We will calculate the following operations:

### a. \( A + B \)
Matrix addition is done element-wise:
\[
A + B = \begin{pmatrix} 
4+2 & 6+4 & 1+6 \\
5+1 & 2+8 & 3+2 \\
7+3 & 5+7 & 2+1
\end{pmatrix} = \begin{pmatrix}
6 & 10 & 7 \\
6 & 10 & 5 \\
10 & 12 & 3
\end{pmatrix}
\]

### b. \( A - B \)
Matrix subtraction is also done element-wise:
\[
A - B = \begin{pmatrix} 
4-2 & 6-4 & 1-6 \\
5-1 & 2-8 & 3-2 \\
7-3 & 5-7 & 2-1
\end{pmatrix} = \begin{pmatrix}
2 & 2 & -5 \\
4 & -6 & 1 \\
4 & -2 & 1
\end{pmatrix}
\]

### c. \( B - A \)
This is the reverse of part b, calculated as:
\[
B - A = \begin{pmatrix} 
2-4 & 4-6 & 6-1 \\
1-5 & 8-2 & 2-3 \\
3-7 & 7-5 & 1-2
\end{pmatrix} = \begin{pmatrix}
-2 & -2 & 5 \\
-4 & 6 & -1 \\
-4 & 2 & -1
\end{pmatrix}
\]

### d. \( A - (A + B) \)
This expression simplifies as:
\[
A - (A + B) = A - A - B = -B
\]
So:
\[
-B = \begin{pmatrix} 
-2 & -4 & -6 \\
-1 & -8 & -2 \\
-3 & -7 & -1
\end{pmatrix}
\]

### e. \( B + (A - B) \)
This can be simplified as:
\[
B + (A - B) = B + A - B = A
\]
Thus:
\[
A = \begin{pmatrix}
4 & 6 & 1 \\
5 & 2 & 3 \\
7 & 5 & 2
\end{pmatrix}
\]

### Final Results:
- **a.** \( A + B = \begin{pmatrix} 6 & 10 & 7 \\ 6 & 10 & 5 \\ 10 & 12 & 3 \end{pmatrix} \)
- **b.** \( A - B = \begin{pmatrix} 2 & 2 & -5 \\ 4 & -6 & 1 \\ 4 & -2 & 1 \end{pmatrix} \)
- **c.** \( B - A = \begin{pmatrix} -2 & -2 & 5 \\ -4 & 6 & -1 \\ -4 & 2 & -1 \end{pmatrix} \)
- **d.** \( A - (A + B) = \begin{pmatrix} -2 & -4 & -6 \\ -1 & -8 & -2 \\ -3 & -7 & -1 \end{pmatrix} \)
- **e.** \( B + (A - B) = A = \begin{pmatrix} 4 & 6 & 1 \\ 5 & 2 & 3 \\ 7 & 5 & 2 \end{pmatrix} \)

Would you like any further details on the calculations?

### 5 Questions:
1. How do you perform matrix multiplication?
2. What is the determinant of matrix \( A \)?
3. What is the inverse of matrix \( B \), if it exists?
4. How can you find the transpose of a matrix?
5. How do you perform scalar multiplication on a matrix?

### Tip:
Matrix operations like addition and subtraction are only possible for matrices of the same dimensions.

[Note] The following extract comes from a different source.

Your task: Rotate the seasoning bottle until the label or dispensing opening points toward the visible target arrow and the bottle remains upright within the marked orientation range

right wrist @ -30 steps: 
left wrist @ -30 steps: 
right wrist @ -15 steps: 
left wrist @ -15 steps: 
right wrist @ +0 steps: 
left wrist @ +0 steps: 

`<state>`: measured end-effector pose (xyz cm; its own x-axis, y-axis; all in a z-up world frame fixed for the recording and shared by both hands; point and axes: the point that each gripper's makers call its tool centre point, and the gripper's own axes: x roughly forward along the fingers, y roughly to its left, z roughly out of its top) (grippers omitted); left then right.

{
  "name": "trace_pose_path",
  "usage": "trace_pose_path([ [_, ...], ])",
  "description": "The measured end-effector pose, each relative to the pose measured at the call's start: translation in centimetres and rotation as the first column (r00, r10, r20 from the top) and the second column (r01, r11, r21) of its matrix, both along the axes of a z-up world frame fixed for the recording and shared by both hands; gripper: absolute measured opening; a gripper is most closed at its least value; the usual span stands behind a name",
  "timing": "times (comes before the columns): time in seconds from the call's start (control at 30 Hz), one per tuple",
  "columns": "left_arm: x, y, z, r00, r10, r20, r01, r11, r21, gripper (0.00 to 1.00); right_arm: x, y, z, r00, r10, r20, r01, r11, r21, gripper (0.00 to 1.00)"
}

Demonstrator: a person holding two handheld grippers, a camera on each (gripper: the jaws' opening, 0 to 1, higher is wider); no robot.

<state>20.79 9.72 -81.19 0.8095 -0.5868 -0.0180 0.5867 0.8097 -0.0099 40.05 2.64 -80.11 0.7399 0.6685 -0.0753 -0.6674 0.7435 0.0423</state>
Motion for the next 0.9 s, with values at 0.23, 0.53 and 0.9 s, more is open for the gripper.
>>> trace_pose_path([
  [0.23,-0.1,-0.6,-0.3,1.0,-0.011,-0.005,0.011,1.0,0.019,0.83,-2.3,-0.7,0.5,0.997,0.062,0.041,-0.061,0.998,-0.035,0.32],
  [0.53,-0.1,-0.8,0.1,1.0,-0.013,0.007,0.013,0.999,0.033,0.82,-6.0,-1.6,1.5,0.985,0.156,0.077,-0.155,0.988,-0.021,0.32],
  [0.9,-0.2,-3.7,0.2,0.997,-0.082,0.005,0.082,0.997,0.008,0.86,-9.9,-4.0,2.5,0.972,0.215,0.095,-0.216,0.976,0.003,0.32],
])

Always check the size of matrices before performing these operations!

A= ( 4 6 1 )  B= ( 2 4 6 ) ( 5 2 3 ) ( 1 8 2 ) ( 7 5 2 ) ( 3 7 1 ) tentukanlah: a. A+B b. A-B c. B-A d. A-(A+B) e. B+(A-B)

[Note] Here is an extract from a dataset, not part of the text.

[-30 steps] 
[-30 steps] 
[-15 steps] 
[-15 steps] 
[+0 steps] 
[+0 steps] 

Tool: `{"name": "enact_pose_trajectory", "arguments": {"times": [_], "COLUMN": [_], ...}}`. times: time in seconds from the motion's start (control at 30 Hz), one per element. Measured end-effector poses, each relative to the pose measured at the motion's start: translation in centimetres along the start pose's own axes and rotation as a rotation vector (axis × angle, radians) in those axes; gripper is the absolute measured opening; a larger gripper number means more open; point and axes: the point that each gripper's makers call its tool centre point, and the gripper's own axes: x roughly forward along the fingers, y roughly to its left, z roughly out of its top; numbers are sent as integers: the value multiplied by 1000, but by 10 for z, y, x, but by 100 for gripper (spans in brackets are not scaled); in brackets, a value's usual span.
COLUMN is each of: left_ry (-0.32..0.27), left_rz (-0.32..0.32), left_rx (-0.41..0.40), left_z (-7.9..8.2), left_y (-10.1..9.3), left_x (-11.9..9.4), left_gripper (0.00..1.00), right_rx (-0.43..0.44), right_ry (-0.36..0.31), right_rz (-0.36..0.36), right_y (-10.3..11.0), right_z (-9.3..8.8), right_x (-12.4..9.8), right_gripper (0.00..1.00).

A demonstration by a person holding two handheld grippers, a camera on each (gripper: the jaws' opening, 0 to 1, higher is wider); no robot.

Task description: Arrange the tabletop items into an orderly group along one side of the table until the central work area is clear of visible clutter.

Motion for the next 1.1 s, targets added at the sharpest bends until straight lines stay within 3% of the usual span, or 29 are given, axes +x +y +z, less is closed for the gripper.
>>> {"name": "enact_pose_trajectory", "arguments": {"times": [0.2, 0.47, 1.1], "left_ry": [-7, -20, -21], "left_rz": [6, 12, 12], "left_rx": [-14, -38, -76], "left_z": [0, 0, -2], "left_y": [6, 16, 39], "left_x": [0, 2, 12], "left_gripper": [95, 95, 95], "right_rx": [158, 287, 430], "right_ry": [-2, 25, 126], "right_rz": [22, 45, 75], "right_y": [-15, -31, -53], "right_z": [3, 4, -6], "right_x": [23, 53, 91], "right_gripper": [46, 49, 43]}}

Explore how to perform matrix operations such as addition and subtraction for two 3x3 matrices A and B. Includes a detailed step-by-step breakdown of A+B, A-B, B-A, A-(A+B), and B+(A-B). Suitable for students in Grades 10-12.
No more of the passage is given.